To make matters worse, the NASDAQ 100’s PE ratio has rallied to levels that put this index back in expensive territory on a historical basis. That ratio has fallen back to 24.9 times 2022 earnings estimates, pushing the ratio one standard deviation above its historical average since mid-2009 and the 20.2 average.
On top of that, earnings estimates for the NASDAQ 100 are down, falling about 4.5% from their peak of $570.70 to around $545.08 per share. Meanwhile, the same estimates are up just 3.8% from this time a year ago. This means that paying nearly 25 times earnings estimates is not a good deal.
Real yields soared, making the NASDAQ 100 even more expensive relative to bonds. The 10-year TIP is now trading around 35 basis points, down from -1.1% in August 2021. Meanwhile, the NASDAQ earnings yield has risen to around 4%, meaning the spread between actual yields and the NASDAQ 100 earnings yield narrowed to just 3.65%. This gap between the NASDAQ 100 and the actual yield has narrowed to its lowest point since the fall of 2018.
Financial conditions have eased
The reason the spread is narrowing is because financial conditions are easing. Easing financial conditions appear to be leading to a narrowing of the spread between equities and real returns; when financial conditions tighten, the gap widens.
If financial conditions ease further, there may be a new multiple expansion. However, the Fed wants inflation rates to come down and is working hard to reshape the yield curve, and that work has started to show up in Fed Fund futures, which remove the dovish pivot. Rates have increased dramatically, especially in the months and years after 2022.

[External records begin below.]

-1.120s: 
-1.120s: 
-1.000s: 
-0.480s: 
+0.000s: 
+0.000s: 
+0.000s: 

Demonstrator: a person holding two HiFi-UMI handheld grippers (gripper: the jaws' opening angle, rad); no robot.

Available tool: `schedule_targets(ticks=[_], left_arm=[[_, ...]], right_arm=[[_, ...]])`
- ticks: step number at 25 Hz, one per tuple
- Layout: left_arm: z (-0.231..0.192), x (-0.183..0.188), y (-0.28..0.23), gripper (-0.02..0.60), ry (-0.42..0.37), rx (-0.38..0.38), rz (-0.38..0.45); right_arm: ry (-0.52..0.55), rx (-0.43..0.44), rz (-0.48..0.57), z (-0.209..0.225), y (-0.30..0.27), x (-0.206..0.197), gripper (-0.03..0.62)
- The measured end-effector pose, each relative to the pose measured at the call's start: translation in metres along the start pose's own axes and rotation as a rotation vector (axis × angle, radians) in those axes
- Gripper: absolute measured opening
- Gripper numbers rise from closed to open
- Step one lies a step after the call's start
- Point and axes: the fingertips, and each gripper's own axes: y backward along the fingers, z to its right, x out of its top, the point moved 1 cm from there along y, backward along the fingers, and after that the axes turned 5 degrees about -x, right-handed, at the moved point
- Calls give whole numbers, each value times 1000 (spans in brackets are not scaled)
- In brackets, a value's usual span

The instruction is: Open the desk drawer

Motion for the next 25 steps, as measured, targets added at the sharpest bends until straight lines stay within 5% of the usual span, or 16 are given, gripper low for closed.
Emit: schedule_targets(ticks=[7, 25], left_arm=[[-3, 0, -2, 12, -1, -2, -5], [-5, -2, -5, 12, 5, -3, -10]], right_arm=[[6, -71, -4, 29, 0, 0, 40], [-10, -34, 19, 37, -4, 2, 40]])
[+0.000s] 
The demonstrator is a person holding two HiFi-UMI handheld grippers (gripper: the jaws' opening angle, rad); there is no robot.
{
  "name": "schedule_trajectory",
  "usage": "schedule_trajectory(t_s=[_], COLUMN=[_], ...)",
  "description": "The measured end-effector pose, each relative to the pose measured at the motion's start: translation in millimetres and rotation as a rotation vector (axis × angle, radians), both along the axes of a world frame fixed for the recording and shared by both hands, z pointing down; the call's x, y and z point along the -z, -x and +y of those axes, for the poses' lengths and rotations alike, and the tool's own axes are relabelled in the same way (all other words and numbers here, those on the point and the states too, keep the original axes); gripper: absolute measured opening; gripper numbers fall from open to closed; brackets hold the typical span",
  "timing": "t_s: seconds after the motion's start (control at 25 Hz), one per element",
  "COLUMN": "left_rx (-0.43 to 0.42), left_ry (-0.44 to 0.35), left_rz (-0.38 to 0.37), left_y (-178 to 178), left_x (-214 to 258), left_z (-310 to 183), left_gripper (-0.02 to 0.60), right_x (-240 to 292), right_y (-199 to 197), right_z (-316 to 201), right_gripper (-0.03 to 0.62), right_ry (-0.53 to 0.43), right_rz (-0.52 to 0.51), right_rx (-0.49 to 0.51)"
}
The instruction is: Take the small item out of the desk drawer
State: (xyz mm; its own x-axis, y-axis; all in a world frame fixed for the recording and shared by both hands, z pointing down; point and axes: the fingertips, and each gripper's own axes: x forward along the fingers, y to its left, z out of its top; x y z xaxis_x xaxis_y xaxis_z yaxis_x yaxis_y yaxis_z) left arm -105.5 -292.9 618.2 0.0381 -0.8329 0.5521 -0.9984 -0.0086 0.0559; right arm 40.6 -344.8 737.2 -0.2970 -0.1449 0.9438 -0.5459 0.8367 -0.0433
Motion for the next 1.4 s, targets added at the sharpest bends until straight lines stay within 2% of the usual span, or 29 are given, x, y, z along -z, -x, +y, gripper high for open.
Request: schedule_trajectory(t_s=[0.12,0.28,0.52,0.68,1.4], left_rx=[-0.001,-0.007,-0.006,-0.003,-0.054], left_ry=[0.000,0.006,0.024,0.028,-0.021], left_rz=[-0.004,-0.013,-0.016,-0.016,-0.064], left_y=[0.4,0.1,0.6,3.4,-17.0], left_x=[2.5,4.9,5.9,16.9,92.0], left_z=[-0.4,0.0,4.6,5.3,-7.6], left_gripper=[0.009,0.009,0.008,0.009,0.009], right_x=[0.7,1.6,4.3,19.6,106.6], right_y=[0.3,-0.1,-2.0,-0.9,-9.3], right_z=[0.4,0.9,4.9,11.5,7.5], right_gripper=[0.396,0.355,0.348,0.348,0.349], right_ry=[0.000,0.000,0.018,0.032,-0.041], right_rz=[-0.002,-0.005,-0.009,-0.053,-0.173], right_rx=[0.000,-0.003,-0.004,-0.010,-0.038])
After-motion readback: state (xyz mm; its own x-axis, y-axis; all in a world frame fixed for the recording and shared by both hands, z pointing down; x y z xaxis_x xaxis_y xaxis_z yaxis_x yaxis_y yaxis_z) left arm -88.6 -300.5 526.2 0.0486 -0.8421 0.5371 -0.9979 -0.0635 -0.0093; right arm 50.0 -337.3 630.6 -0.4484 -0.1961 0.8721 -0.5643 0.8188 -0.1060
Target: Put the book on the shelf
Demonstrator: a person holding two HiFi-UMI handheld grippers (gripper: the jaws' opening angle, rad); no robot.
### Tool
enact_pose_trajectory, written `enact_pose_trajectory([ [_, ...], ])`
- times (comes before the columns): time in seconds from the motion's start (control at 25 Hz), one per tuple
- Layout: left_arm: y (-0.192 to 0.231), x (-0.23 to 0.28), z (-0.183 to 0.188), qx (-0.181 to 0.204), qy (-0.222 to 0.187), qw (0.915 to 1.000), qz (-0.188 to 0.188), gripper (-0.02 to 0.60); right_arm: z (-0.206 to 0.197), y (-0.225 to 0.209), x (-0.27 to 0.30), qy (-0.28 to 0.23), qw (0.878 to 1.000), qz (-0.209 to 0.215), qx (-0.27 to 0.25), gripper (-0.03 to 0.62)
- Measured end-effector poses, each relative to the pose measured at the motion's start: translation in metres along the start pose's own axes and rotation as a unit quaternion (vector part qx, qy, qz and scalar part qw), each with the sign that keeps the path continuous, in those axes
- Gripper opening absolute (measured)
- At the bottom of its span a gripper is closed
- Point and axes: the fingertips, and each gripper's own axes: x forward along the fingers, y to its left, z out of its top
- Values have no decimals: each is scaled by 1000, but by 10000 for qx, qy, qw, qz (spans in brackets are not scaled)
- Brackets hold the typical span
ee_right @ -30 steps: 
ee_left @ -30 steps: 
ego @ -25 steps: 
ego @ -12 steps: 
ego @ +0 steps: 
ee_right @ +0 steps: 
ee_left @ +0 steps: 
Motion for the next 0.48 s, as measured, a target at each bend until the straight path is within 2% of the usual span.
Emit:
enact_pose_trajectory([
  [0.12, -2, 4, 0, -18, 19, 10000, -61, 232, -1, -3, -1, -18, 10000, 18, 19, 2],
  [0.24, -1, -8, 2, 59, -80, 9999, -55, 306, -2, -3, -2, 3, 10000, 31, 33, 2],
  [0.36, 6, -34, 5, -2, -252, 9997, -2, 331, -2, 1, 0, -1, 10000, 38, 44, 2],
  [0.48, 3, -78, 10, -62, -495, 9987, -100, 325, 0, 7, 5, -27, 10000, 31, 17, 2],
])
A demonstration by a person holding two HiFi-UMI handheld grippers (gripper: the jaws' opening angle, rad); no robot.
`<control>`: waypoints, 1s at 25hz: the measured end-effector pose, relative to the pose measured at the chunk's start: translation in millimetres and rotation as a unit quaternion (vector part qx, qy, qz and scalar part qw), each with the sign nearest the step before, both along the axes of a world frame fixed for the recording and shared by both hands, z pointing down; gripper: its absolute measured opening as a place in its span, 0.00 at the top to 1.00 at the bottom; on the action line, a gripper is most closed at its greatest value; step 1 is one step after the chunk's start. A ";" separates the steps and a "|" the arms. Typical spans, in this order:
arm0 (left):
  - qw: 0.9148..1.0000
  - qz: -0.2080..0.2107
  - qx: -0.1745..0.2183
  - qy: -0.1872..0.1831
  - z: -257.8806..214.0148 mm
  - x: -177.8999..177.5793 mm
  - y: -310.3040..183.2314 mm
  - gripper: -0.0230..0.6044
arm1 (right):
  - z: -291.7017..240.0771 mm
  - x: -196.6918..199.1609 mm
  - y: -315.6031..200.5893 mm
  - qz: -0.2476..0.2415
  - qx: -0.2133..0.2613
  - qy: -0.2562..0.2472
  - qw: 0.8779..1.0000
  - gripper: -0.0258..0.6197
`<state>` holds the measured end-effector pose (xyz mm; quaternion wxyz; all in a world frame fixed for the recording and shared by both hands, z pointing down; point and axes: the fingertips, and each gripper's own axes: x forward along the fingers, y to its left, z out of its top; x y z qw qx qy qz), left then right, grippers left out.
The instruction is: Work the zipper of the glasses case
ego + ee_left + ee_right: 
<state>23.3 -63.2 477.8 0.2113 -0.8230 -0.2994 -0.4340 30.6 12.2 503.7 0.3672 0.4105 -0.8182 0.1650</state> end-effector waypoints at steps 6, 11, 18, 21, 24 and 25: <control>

But more importantly, for this monetary policy to effectively feed through to the economy, the Fed needs financial conditions to tighten and be a restraining force, which means the Chicago Fed National Financial Conditions Index must go above zero. As financial conditions begin to tighten, this should cause the spread to widen further, leading to further multiple compression in the value of the NASDAQ 100 and lower QQQ. This could cause the NASDAQ 100 PE ratio to drop to around 20. With earnings this year estimated at $570.70, the value of the NASDAQ 100 would be 11,414, a drop of almost 16%, sending the QQQ back to a range of $275. at $280.
No unusual activity
Moreover, what we see in the market is nothing new or unusual. This has happened in the two most recent bear markets. The QQQ rose 41% from its intraday lows of May 24, 2000 to July 17, 2000. Then, a few weeks later, it did it again, rising 24.25% from its intraday lows of August 3, 2000 to September 1, 2000. What followed was a massive sell-off.
The same thing happened from March 17, 2008 to June 5, 2008, with the index increasing by 23.3%. The thing is, these sudden, abrupt gatherings are not unusual.
This rally took the index and ETF back to an overvalued position and retraced some of the more recent declines. It has also put renewed emphasis on financial conditions, which will need to tighten further to begin to have the desired effect of slowing the economy and reducing the rate of inflation.
The recovery, while pleasant, is not expected to last as the Fed’s monetary policy will need to be tighter to effectively bring the inflation rate back to the Fed’s 2% target, which will result in significant deviations , lower multiples and slower growth. All bad news for stocks.